Multimodal Painter Attribution: Integrating Visual and Textual Features for Improved Classification Performance
This repo contains code and data used for the final project in the class "Computational Cognitive Science II" for the MSc in IT and Cognition at the University of Copenhagen.
This folder contains the data used for training the models. For this, a subsample of the SemArt data set was used (https://researchdata.aston.ac.uk/id/eprint/380/), including images and metadata (descriptions of the paintings, painter, title, timeframe, school, and type). The folder contains the original data subsample as well as the cleaned and balanced data sets used for training.
- Code to investigate, clean, and balance the data set.

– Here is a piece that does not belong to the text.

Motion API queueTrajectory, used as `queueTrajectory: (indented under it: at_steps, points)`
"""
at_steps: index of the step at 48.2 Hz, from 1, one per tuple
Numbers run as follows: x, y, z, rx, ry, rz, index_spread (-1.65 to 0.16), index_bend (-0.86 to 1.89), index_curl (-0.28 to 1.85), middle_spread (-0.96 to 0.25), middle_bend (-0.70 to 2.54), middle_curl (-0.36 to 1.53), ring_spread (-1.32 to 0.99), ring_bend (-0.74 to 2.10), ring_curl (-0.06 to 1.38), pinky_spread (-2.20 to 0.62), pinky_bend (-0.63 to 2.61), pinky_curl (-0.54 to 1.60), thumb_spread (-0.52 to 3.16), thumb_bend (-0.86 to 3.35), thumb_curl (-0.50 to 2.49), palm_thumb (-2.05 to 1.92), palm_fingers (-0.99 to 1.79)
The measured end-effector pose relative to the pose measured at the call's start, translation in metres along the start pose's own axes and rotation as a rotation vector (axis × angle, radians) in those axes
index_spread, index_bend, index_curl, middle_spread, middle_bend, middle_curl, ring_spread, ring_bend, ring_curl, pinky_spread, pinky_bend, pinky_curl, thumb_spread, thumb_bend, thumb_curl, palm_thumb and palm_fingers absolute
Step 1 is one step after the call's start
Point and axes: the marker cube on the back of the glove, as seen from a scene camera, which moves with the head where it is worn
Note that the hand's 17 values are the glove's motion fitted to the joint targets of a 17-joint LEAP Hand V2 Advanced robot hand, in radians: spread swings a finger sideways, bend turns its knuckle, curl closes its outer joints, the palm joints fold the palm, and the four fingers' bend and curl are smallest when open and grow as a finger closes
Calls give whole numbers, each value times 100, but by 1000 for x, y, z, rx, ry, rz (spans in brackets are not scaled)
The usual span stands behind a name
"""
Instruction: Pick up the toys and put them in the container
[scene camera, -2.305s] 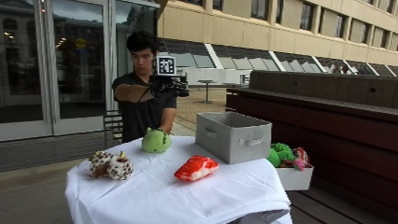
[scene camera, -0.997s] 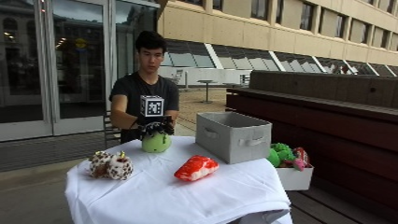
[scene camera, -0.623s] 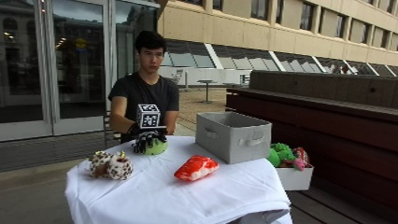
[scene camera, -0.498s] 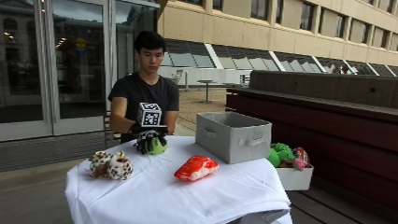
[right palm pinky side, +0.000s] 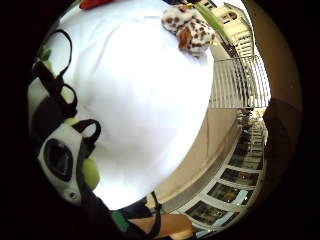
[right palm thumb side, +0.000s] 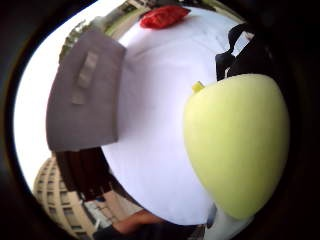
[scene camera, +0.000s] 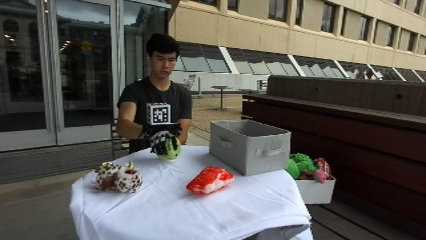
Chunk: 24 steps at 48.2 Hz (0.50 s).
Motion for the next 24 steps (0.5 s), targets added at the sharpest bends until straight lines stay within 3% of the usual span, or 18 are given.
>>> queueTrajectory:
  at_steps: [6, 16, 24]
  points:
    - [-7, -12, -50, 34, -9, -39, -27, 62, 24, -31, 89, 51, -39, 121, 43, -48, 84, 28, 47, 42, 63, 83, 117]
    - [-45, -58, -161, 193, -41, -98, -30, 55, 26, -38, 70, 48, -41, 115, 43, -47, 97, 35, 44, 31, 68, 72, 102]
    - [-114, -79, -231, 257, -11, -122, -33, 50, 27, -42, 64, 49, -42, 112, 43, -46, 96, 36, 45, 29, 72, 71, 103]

- Code to obtain ImageLists required by Detectron2.
- Code to obtain visual features by Detectron 2 to pass to VisualBERT and to obtain joint visual-textual feature representations by extracting the last hidden layer of VisualBERT.
-
Code to train and evaluate a BERT classifier on the whole balanced data set.
-
Code to train and evaluate a MLP using joint embeddings on 1500 data points.
-
Code to train and evaluate a MLP using visual embeddings on the whole balanced data set.
For all models notebooks to train them on 10 different random seeds and store the results in a .csv file are provided.
This folder contains .csv files with accuracy scores obtained after training all models on 10 different random seeds and a notebook to perform statistical significance testing between the multimodal model and the baselines (only visual and only textual features).